Tag Archives: winter trees

All of Nature is God’s Art

“All of Nature is God’s Art”  Attributed to Dante Alighieri.

“Live in each season as it passes; breathe the air, drink the drink, taste the fruit, and resign yourself to the influence of the earth.”  Henry David Thoreau, Walden

Norman Bird SanctuaryA local townsperson from forty or so years ago in Mount Vernon, Maine, taught in the English Department at the University of Maine. She grumbled to us once at one of her parties that the brilliant fall gold and red display of maples and birch and poplar was disturbingly garish, a vulgar excess that lures the tourists. The leaf peepers travel by the busload to northern New England and upstate New York each year to gawk and to raise the rates in the hotels and restaurants, filling the hospitality business gaps between the summer lakes splendor and the ski season. The leaf colors are enabled by the slow final ruin of the chlorophyll [ii]at summer’s end. The splendid trees benefit the local economy, but their beauty backs up the lines at the breakfast haunts of the regulars, so I understand her peevish response. Small inconvenience, really, though, and a good trade off anytime.

I have come also to appreciate more the muted burnt umber and crimsons of the late oaks and the more refined yellows of the beeches of late fall. The maples, ashes, birch, and poplar have abandoned their now brown leaves to lawns, gutters on our house, and forest floors. The oaks too slowly give up their summer, and the winter branches appear with their intricacy, delicacy, order, design, and strength displaying ever more clearly. The latent beauty in the structure of the tree emerges, the form developed year over year, cell by cell, a miracle of biology and geometry and design. Rarely in nature are purpose, structure, and function unrelated; what serves beauty, serves also for essence, form, and survival. The winter sky provides a perfect backdrop to feature the winter bare tree branches. As much as I take delight in the fragile spring green and flowers, the lush summer foliage, and the autumn brilliance, the spare precision of the naked branches is most welcome. Their quiet and deep peace signal the annual winter retreat.

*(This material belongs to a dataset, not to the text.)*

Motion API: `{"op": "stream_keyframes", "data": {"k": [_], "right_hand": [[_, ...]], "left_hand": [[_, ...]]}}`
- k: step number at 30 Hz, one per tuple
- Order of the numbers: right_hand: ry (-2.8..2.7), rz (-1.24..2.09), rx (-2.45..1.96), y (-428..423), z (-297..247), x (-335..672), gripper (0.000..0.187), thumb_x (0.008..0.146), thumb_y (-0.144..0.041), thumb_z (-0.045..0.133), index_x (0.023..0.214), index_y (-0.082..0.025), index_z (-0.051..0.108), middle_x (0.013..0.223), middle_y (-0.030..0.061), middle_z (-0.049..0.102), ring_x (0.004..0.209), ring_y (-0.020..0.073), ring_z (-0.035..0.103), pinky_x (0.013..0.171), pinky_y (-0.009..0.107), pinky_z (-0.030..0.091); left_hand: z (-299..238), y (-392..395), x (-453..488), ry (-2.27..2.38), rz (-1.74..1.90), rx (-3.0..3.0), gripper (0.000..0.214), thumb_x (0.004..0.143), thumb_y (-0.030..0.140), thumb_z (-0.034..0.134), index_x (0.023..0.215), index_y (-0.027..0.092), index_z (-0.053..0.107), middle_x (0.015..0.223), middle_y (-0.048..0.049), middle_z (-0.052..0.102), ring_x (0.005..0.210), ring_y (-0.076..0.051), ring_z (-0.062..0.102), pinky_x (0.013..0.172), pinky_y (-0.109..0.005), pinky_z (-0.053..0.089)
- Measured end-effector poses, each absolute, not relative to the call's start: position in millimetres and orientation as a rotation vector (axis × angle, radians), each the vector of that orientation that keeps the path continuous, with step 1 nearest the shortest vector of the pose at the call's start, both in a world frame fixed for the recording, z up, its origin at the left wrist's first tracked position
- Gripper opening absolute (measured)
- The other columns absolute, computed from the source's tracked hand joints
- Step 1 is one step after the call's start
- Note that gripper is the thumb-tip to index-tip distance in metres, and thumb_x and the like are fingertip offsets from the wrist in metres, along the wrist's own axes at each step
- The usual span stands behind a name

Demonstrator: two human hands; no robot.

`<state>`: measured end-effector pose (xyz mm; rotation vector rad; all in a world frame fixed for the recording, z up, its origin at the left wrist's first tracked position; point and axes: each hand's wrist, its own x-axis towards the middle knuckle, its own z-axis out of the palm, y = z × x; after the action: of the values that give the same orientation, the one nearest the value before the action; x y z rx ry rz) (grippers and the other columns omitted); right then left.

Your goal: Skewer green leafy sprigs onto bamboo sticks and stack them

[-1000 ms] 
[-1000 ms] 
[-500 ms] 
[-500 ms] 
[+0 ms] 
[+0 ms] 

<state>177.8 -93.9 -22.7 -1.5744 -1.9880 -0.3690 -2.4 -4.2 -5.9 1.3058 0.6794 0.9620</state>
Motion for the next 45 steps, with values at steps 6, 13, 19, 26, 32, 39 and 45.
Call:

“The sun, with all those planets revolving around it and dependent on it, can still ripen a bunch of grapes as if it had nothing else in the universe to do.”  Galileo Galilei   

Ellie's winter tree in pastelsIt has been written that the Holy Spirit is the Love proceeding from the Father and the Son within the Community of Love that is the Trinity of the Godhead.  One of the key stories in the Christmas narratives occurs when Mary comes to help her also pregnant cousin after Mary began carrying the Christ child within her. In the presence of the baby Jesus, Elizabeth was filled with the Holy Spirit; she was participating in the mysterious inner life of God. Human beings as their most noble calling possess the capacity to share in that inner life.

So how do these seemingly unrelated thoughts connect to the fall displays in New England and our capacity to be taken by them?  I suggest this: that human beings possess the power of creating beauty and appreciating natural beauty by the same capacity that was imbued in them as being made in the “image and likeness of God.” This capacity is not simply a function of neurons and synapses but is spiritual in its origins; our relation to beauty is miracle.

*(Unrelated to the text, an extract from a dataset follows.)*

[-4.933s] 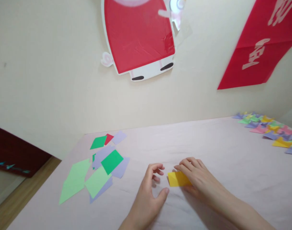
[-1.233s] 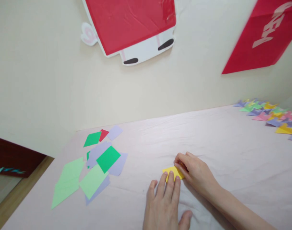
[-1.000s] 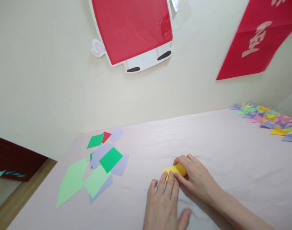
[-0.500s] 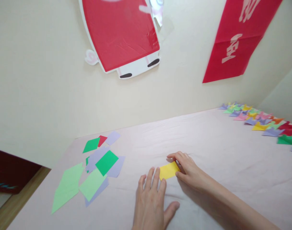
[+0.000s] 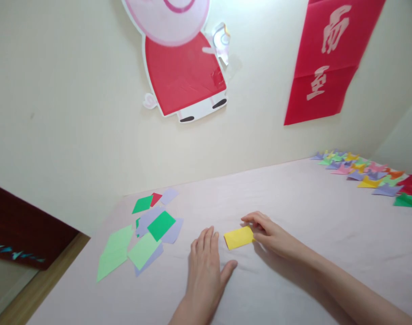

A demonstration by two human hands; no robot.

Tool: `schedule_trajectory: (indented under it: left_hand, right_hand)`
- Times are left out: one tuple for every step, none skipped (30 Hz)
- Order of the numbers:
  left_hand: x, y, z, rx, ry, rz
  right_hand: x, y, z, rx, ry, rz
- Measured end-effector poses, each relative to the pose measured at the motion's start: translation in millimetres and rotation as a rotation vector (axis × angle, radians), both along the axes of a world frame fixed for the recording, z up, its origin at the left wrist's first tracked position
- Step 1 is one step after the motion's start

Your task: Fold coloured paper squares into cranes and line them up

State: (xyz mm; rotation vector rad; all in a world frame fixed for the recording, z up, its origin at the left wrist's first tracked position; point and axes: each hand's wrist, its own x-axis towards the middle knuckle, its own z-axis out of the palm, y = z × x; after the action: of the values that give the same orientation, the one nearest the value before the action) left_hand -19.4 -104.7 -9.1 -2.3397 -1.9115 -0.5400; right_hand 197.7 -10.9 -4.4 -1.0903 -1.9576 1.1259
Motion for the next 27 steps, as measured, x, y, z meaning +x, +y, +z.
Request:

An eleven-year-old girl[iii] has the same spiritual capacity as Michelangelo or Da Vinci or you and me.Ellie's chipmunk None of us likely has the same degree or skill or eye, but the capacity for beauty exists by our nature. Imago Dei, in the Image of God, are undeserved gifts to us in our nature and our souls. The senses are there; the mind is there; the heart is there; the soul is there for all of us.

Let us rejoice and wonder and be grateful as our eyes, our hearts and our souls are full.

“The best remedy for those who are afraid, lonely or unhappy is to go outside, somewhere where they can be quite alone with the heavens, nature and God. Because only then does one feel that all is as it should be and that God wishes to see people happy, amidst the simple beauty of nature. Anne Frank, “The Diary of a Young Girl”

[ii] As the days shorten and the nights lengthen at the end of the summer, this signals the trees to create an abscission layer which hardens the tender ends of the twigs to protect them when the leaves finally fall. This response to the diminishing light cuts off the supply of nutrients necessary to replenish the chlorophyll in the leaves. When it stops replenishing, the leaf begins to die. Chlorophyll constantly breaks down as it participates in the photosynthesis that produces nutrients for the tree and remarkably replenishes the sweet air that we sense near them as the photosynthesis uses carbon dioxide and water on the input side and “exhales” pure oxygen along with the glucose that provides the tree with all its energy. Chlorophyll also makes the leaves green. As it breaks down toward the end of the season, the carotenoids and anthocyanins show forth. Carotenoids were present all summer but were masked by the power of the green. In the fall, they get to show off their stuff before the leaves wither and fall.

[iii] Drawings by Elena Barek, who is eleven. Granddaughter with an eye, a heart, and a soul. Winter tree in pastels and Chipmunk in pencil.